Le règlement vise à interdire la mise sur le marché ou l’exportation depuis le marché européen de produits ayant contribué à la déforestation ou à la dégradation des forêts après le 31 décembre 2020. Contrairement aux craintes initiales d’un report d’un an, la Commission maintient la date d’application du règlement au 31 décembre 2025 pour les moyennes et grandes entreprises (plus de 50 et 250 salariés). Les micro et petites entreprises bénéficieront toutefois d’un délai supplémentaire jusqu’au 31 décembre 2026, soit six mois de plus que la prolongation déjà accordée lors de la précédente révision.
En outre, pour pallier les difficultés liées au déploiement de l’outil informatique indispensable à la traçabilité, la CE propose une période de transition de six mois sans contrôle ni sanction pour les opérateurs qui n’auraient pas encore intégré les informations requises.
Par ailleurs, la proposition introduit plusieurs mesures de simplification « ciblées » dont :
- Une exemption de déclaration pour les opérateurs qui commercialisent ou transforment des produits déjà importés sur le marché européen.

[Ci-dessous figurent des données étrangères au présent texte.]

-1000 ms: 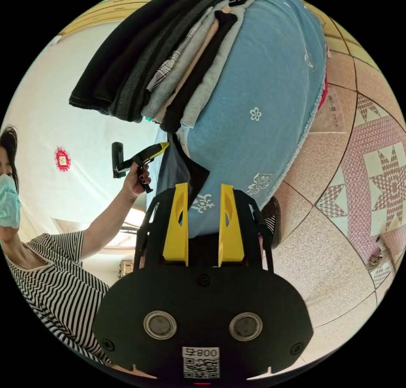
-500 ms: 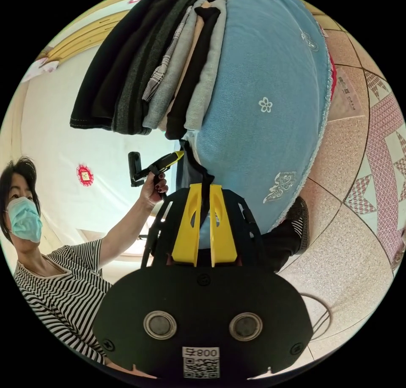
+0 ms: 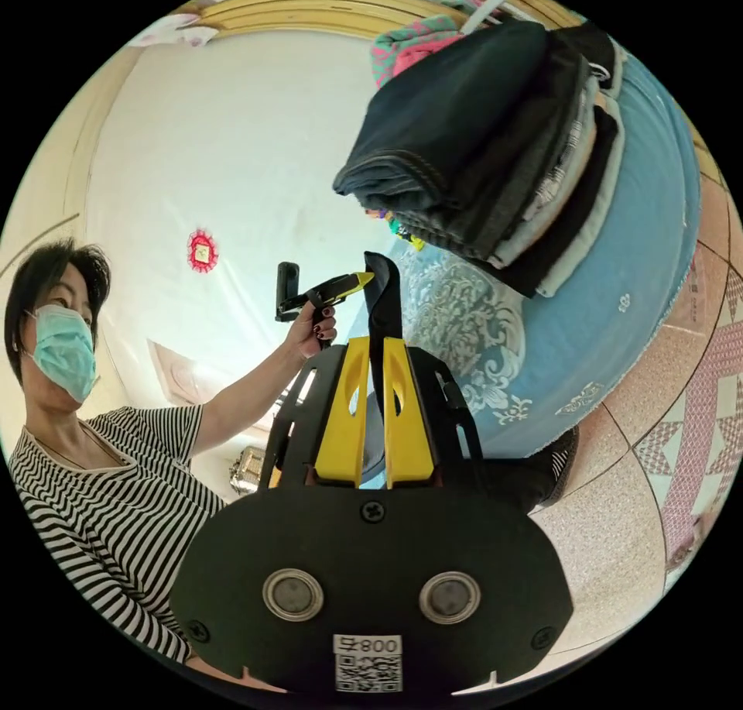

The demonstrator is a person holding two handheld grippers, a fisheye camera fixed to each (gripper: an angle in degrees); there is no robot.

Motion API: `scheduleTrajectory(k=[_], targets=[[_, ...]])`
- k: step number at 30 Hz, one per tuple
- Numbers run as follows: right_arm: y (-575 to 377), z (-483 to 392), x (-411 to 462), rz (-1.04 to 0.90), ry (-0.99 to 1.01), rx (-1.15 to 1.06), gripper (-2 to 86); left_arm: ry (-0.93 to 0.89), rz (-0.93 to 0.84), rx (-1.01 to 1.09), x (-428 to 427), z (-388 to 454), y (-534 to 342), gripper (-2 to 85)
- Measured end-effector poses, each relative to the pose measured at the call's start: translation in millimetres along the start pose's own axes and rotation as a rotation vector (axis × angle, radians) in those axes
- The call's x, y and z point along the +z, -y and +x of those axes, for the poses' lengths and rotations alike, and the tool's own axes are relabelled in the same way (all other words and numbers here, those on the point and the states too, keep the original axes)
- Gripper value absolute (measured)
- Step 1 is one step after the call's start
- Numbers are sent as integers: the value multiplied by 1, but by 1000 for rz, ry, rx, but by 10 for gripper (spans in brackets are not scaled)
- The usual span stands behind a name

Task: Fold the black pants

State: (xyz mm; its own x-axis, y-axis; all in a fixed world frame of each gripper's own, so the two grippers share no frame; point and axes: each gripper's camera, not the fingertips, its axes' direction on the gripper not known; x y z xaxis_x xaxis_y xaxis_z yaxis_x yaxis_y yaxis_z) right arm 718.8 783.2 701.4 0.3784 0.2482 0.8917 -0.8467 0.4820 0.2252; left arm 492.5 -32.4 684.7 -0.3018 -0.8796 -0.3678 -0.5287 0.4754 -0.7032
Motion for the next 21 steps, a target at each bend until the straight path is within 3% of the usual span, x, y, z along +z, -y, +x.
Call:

Seuls les importateurs resteront soumis à cette obligation.
- Allègement pour les micro et petites entreprises situées dans des pays à faible risque de déforestation (dont l’ensemble des États membres de l’UE). Ces opérateurs devront simplement s’enregistrer via une « déclaration unique ».
- Automatisation des données : si les informations sont déjà disponibles dans les systèmes nationaux, les États membres transmettront directement les données à l’outil européen.
Le Parlement européen et le Conseil disposent désormais d’un délai limité pour adopter cette révision avant la fin de l’année 2025.